Stored dataset items
((
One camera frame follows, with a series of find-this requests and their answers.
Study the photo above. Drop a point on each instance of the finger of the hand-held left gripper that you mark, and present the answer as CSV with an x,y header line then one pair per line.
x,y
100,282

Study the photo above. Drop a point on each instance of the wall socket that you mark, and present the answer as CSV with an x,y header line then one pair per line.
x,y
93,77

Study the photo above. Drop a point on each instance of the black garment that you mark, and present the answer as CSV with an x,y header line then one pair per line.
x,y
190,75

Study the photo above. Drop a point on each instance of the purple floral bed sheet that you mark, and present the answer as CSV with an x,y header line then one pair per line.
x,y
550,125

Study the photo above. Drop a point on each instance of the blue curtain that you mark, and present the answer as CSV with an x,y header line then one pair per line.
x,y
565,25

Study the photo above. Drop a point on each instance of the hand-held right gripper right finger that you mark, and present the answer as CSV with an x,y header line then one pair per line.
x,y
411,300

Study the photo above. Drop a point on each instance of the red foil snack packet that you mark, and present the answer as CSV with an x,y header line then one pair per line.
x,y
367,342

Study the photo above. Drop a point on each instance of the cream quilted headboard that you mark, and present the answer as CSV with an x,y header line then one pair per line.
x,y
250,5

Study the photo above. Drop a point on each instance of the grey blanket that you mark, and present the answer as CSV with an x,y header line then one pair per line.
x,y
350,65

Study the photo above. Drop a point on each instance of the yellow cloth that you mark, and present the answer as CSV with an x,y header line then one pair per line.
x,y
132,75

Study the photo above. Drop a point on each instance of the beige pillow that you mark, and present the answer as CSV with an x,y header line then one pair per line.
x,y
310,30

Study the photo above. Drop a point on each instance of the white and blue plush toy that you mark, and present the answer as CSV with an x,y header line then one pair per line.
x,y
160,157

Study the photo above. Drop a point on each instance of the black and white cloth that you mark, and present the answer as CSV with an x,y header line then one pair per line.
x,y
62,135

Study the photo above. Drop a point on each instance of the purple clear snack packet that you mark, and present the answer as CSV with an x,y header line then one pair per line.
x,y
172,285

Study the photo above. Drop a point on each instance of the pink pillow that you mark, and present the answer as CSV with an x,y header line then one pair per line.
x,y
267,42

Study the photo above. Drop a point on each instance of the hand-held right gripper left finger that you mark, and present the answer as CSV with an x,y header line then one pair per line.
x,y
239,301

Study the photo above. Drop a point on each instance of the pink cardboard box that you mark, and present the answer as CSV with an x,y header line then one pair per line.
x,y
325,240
))
((
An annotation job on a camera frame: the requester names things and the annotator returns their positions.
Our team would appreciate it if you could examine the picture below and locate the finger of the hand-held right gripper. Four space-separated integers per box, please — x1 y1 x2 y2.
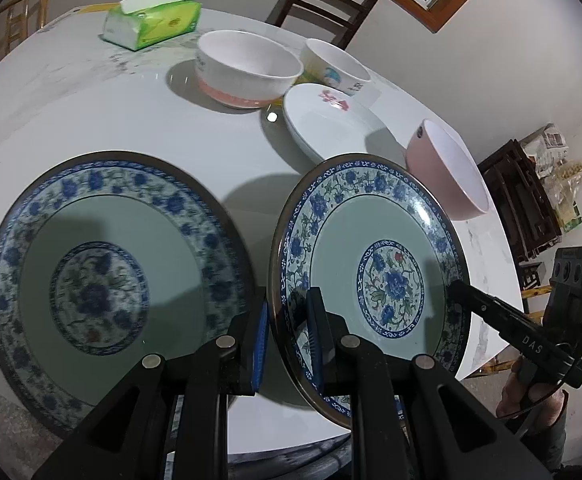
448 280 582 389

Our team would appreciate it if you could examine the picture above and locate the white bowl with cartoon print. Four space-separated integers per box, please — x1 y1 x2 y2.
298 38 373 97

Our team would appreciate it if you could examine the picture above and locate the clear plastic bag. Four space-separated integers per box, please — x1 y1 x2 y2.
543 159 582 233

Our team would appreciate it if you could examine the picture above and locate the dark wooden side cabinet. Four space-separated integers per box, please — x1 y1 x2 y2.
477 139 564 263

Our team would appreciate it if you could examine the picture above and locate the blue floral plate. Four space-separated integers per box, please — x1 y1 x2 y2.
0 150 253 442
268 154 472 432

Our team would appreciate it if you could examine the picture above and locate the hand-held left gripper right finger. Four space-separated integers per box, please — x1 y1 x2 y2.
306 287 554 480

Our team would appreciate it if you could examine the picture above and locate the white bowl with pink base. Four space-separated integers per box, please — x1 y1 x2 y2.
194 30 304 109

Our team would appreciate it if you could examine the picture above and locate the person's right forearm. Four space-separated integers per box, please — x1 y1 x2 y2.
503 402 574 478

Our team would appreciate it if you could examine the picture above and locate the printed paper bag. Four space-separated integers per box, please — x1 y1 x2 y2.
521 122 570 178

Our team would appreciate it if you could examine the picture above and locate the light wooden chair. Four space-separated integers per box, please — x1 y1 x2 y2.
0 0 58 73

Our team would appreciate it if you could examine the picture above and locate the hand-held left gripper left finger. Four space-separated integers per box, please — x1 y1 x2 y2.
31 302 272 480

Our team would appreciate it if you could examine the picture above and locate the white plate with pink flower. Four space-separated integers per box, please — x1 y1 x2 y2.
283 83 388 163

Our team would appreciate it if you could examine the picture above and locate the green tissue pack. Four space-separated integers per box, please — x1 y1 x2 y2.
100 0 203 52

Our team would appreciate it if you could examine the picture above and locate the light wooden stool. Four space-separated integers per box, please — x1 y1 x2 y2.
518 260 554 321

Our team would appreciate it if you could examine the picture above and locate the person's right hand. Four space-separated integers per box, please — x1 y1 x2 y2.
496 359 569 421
))
● **Required work**
Each line that contains the string "frame" should be copied from the data above.

● **Answer**
One camera frame follows, with a series of find-this requests and their answers.
An annotation job on a camera frame: the requester names things and the annotator returns their positions.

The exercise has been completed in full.